Role of apathy in the effectiveness of weight management programmes

Omaha VA Medical Center, Omaha, NE, USA.
Diabetes Obesity and Metabolism (Impact Factor: 5.46). 12/2011; 14(5):419-23. DOI: 10.1111/j.1463-1326.2011.01544.x
Source: PubMed

ABSTRACT Obesity, which is at epidemic proportions in the USA, is associated with a higher risk of several co-morbid diseases including, cardiovascular disease, cancer and sleep apnea. Weight loss and weight maintenance programmmes are difficult to sustain for long term. Mental health problems such as apathy may be a major factor in patients unsuccessful in adhering to weight loss programmes. We propose that treating apathy will result in better weight loss in obese patients.

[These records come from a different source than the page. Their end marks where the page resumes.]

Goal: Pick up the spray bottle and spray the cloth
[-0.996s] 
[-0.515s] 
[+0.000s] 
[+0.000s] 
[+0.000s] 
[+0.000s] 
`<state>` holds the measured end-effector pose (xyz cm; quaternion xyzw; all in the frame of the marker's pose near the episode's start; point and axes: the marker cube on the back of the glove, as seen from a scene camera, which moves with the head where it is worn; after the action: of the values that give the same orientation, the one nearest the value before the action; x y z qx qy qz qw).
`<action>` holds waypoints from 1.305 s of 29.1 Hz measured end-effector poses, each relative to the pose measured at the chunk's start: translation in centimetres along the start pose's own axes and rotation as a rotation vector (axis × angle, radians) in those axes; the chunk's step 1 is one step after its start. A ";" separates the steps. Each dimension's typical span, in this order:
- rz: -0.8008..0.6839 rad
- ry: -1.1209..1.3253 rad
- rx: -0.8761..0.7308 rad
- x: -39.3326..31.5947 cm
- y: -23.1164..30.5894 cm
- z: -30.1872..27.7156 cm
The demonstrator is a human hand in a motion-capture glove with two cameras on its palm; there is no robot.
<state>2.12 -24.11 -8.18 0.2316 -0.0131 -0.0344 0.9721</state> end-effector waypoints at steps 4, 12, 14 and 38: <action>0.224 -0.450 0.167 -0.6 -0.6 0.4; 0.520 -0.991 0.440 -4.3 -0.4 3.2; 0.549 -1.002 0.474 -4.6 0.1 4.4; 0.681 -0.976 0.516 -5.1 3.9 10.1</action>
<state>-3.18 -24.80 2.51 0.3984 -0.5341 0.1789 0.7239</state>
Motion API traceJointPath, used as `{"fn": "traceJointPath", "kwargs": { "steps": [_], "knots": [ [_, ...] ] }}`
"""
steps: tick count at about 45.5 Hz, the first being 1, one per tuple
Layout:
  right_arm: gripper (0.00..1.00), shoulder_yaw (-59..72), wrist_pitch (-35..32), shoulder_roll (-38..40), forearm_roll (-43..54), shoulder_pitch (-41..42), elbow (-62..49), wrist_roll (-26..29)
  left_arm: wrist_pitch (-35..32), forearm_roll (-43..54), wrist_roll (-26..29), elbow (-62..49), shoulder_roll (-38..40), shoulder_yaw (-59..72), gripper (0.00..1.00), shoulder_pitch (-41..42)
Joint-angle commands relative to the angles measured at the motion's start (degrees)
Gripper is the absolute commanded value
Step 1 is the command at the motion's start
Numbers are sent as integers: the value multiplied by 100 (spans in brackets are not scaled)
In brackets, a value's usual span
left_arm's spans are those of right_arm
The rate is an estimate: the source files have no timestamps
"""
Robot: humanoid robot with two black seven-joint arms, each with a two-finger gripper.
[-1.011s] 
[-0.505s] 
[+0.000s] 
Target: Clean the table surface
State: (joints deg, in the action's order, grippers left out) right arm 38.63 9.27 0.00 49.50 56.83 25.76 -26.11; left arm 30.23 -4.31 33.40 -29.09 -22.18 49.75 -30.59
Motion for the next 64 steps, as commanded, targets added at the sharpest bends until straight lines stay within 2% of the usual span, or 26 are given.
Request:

This was a randomized prospective pilot study. Obese patients (n = 101) were randomized in a 1:2:2 ratio to either (i) standard nutrition counselling; or (ii) the Department of Veterans Affairs weight loss programme called 'motivate obese veterans everywhere ' (MOVE); or (iii) methylphenidate treatment plus the MOVE programme together. The intervention was for 6 months (26 weeks).
For the within groups analysis, the absolute changes in weight (kg) are as follows, for MOVE (mean: -1.84; 95% confidence interval (CI): -4.56 to 0.87; p = 0.25), Methylphenidate (mean: -4.61; 95% CI: -7.90 to -1.33; p = 0.04), standard nutrition counselling (mean: -0.60; 95% CI: -2.59 to 1.39; p = 0.21), which indicates that although all three groups lost weight, only the methylphenidate group achieved statistical significance. The between group differences of the relative change in weight were not statistically different. The apathy evaluation score and the patient activation measure improved in all groups.
Together these data suggest that treating apathy might be an important factor in the success of weight management programmes.